The soft knock on my door motioned me to sit up "Come in" I said. As the door opened it was Jennifer, she sat down on the edge of my bed, I knew what she was going to do.. She was going to yell. I exploded on Bradley when he tried to help me play pool in the game room, he went behind me and held my hand in his. I acted how any girl would've acted or any rational one. I jabbed him with the long pool stick and slapped him, giving me a chance to run the heck out of there.

Alright so maybe I was a little bit too hasty I have to agree. I didn't even check who the poor guy behind me was until I swung the game room door open watching him squirm in a fetal position holding his stomach in pain.

She rubbed my comforter, a mixture of my favorite color, blue that goes great with the grey and white. Almost everything in my bedroom is only those three colors, I like simple and quiet not complicated and loud. I had two big fluffy blue pillows, three white, and one grey. I had two hanging ceiling lamps on both sides of my bed, two wooden antique dressers and two windows for natural light covered by thin white drapes. I love my room and mostly because they planned it out.

When I first walked in my room they said my facial expression was priceless. It really was, there was a tear in my eye and I screamed so much in happiness my face was as hot and red as a pepper. Unfortunately though for me they got it on camera not only pictures but on tape. They said it was for family memories, it warmed my heart when they put a video of me in a box full of them.

"I'm not going to yell" I stand corrected, she's not going to yell. "But I am angry, why did you do such a thing?" She stared at me, her face was glowing. A pretty natural glow.

He literally just creep up on me, he didn't ask if I wanted or needed help he just decided to get behind me without my terms. It's a reflex at the most. I sat there still in silence, I'm at lost of words what do you say at such a thing? 'Oh I'm sorry for coming to my defense I thought he was going to sexually assault me'

"Karla answer me now"

I shrugged but I knew that wasn't good enough "I'll go say sorry"

She pointed to the door for me to exit "You bet you are" I stood up and exited through the door she was pointing to and walked down the hallway to the master bedroom. I knocked and heard a weep of a come in, I wasn't sure, but I opened the door anyways.

"Bradley" I said looking down at my penguin socks

"For the last time Karla, call me dad" But I know that's not the last time, it's been a month and yet I'm still calling them Jennifer and Bradley, Jennifer doesn't mind she said it'll come around eventually much more occurring, I'm already done calling them Mr. And Mrs.Smith so she's not worried but Bradley is always reminding me forcing it all the time.

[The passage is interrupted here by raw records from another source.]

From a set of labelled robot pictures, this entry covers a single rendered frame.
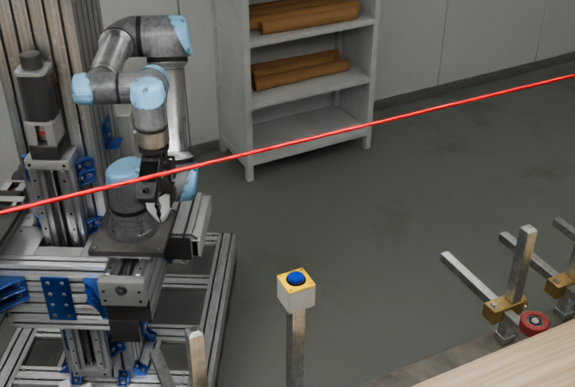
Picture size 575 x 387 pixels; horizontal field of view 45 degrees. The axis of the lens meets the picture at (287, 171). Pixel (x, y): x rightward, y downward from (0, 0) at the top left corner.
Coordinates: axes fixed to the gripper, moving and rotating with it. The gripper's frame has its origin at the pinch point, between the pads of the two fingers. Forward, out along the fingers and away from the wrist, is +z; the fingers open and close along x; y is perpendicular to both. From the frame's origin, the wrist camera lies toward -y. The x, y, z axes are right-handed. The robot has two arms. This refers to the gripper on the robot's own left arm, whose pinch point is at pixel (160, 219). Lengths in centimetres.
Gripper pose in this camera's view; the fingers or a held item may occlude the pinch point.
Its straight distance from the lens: 172.3
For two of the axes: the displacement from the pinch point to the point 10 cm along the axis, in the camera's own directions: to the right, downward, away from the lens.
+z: 0.0, 8.5, 5.3
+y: 0.4, -5.3, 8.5
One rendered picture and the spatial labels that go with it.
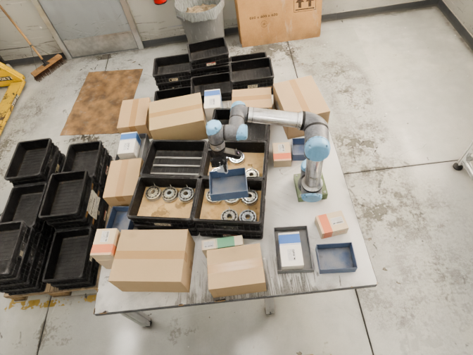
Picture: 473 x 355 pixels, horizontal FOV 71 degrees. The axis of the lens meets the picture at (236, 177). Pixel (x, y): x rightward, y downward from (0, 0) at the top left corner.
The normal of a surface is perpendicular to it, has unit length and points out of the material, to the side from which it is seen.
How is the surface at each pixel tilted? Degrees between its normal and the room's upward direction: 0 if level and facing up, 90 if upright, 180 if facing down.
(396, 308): 0
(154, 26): 90
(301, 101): 0
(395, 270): 0
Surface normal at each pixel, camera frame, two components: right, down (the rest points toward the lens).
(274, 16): 0.05, 0.65
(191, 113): -0.11, -0.56
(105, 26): 0.07, 0.82
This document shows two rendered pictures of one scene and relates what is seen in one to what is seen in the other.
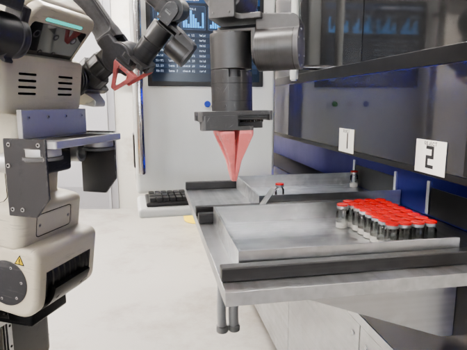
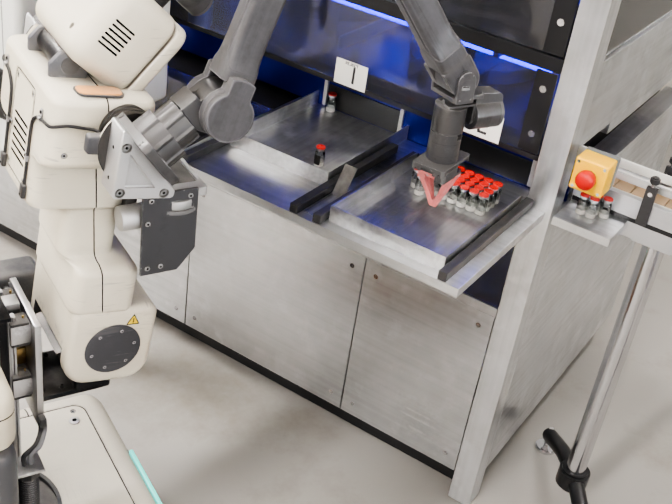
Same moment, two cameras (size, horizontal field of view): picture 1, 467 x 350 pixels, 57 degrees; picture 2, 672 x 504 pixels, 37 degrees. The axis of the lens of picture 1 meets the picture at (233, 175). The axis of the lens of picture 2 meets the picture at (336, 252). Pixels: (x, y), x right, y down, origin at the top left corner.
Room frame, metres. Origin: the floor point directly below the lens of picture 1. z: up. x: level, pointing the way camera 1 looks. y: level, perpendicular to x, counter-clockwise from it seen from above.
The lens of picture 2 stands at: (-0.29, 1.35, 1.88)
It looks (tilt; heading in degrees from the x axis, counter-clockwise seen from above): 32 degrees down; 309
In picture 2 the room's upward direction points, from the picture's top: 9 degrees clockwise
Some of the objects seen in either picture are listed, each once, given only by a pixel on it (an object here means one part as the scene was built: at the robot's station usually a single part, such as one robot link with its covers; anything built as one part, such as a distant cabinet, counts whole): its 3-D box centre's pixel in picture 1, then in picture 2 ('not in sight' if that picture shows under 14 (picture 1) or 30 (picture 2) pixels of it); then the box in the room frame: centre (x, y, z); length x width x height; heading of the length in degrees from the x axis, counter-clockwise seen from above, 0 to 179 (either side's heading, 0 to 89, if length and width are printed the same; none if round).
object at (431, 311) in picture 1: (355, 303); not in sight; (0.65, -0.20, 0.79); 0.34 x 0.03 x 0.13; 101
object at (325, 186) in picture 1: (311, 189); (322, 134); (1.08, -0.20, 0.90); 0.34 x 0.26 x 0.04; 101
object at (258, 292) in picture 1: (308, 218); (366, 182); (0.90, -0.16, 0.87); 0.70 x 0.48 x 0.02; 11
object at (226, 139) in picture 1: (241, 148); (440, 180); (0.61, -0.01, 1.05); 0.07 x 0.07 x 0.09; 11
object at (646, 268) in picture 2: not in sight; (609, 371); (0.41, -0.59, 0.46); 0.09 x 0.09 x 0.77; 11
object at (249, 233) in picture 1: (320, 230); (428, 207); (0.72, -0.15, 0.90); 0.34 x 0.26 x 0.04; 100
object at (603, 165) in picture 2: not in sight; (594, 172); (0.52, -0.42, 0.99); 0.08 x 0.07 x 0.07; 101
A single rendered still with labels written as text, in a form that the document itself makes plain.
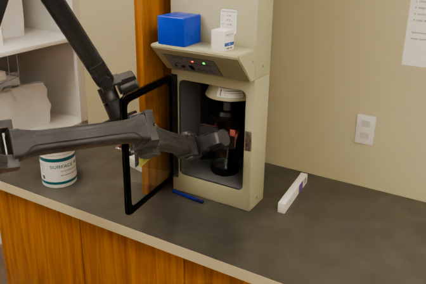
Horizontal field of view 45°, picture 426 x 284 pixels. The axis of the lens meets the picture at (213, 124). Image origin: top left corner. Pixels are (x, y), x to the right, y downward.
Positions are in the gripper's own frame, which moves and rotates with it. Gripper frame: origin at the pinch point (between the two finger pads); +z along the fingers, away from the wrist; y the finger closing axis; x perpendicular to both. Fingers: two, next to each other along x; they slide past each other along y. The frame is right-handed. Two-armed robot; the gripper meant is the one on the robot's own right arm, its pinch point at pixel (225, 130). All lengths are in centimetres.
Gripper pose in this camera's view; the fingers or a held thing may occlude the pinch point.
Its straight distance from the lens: 185.8
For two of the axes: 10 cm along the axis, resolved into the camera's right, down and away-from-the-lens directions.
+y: -8.7, -1.8, 4.6
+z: 4.9, -2.8, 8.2
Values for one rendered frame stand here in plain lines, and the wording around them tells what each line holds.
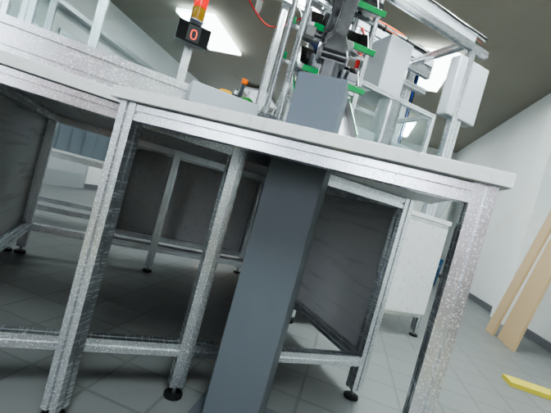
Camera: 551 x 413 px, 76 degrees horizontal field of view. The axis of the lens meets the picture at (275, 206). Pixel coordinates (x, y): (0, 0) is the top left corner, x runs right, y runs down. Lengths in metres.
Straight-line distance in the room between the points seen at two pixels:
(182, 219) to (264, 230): 1.92
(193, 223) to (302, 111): 2.01
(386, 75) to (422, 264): 1.31
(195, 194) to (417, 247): 1.69
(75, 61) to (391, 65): 1.98
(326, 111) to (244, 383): 0.79
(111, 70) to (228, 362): 0.88
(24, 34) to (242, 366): 1.04
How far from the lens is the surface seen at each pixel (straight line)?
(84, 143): 3.16
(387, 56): 2.62
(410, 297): 2.69
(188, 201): 2.86
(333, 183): 1.25
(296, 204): 0.97
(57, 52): 1.16
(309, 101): 1.03
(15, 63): 1.09
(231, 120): 0.81
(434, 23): 2.76
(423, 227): 2.62
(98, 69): 1.15
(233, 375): 1.11
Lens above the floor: 0.69
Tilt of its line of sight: 1 degrees down
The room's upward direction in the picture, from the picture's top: 15 degrees clockwise
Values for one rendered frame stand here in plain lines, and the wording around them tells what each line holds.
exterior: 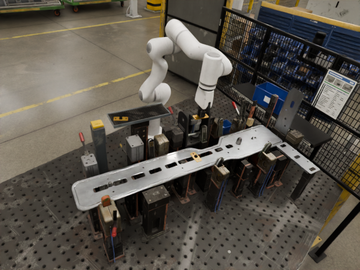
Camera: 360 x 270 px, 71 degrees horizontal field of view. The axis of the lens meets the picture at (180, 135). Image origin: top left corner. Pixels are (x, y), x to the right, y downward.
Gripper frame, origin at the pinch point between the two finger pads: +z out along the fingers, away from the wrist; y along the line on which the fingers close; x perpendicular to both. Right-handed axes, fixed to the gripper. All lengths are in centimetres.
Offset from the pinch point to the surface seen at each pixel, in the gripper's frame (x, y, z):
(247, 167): 29.3, 18.1, 33.3
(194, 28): 133, -244, 36
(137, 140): -29.8, -13.5, 22.7
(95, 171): -55, -8, 34
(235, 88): 78, -65, 30
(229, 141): 31.3, -5.6, 32.7
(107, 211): -56, 23, 27
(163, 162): -17.8, -2.5, 33.4
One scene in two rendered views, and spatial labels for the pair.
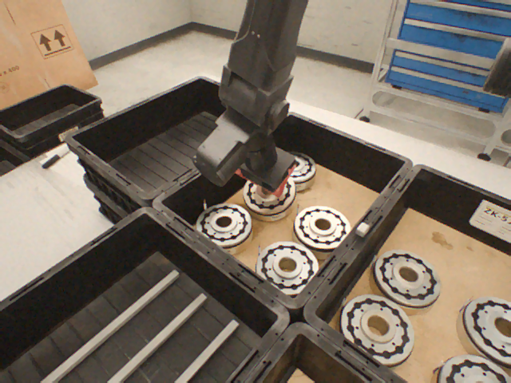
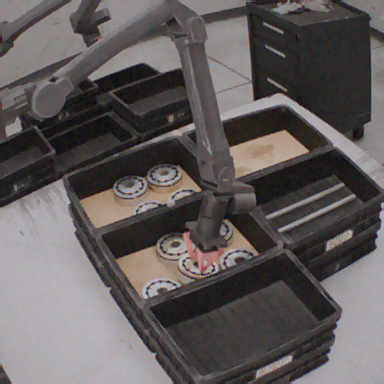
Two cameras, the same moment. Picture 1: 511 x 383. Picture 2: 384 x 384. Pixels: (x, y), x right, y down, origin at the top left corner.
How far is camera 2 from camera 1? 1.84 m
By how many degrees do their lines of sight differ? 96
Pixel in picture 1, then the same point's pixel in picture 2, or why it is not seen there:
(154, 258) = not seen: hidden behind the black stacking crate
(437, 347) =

"Dad, I just wanted to say I'm sorry" When in reality I'm not, he should be saying sorry to me. I looked up from my penguin socks to his emerald green eyes, the Smiths were a interracial couple. They were perfect. We we're an interracial family. We were perfect.

I remember the first week Jennifer told me how she fell for him, his eyes swooned her but it takes much more than the color of someone's eyes. She fell for everything. His personality, dashing looks, and family too, but I don't see it. She said he is a hopeless romantic but he treats her so far from it, his height I do see, he's 6 inches taller than me. I'm 5'4 almost the same height as Jennifer, she's 5'5 and he's a straight 6 feet I always jokingly ask how's the weather up there.

But when I asked Bradley he just says 'She was beautiful' when I ask during the wedding how he felt he just said the exact same thing. Over and over about any question I ask about how he felt about her. Does he even love her?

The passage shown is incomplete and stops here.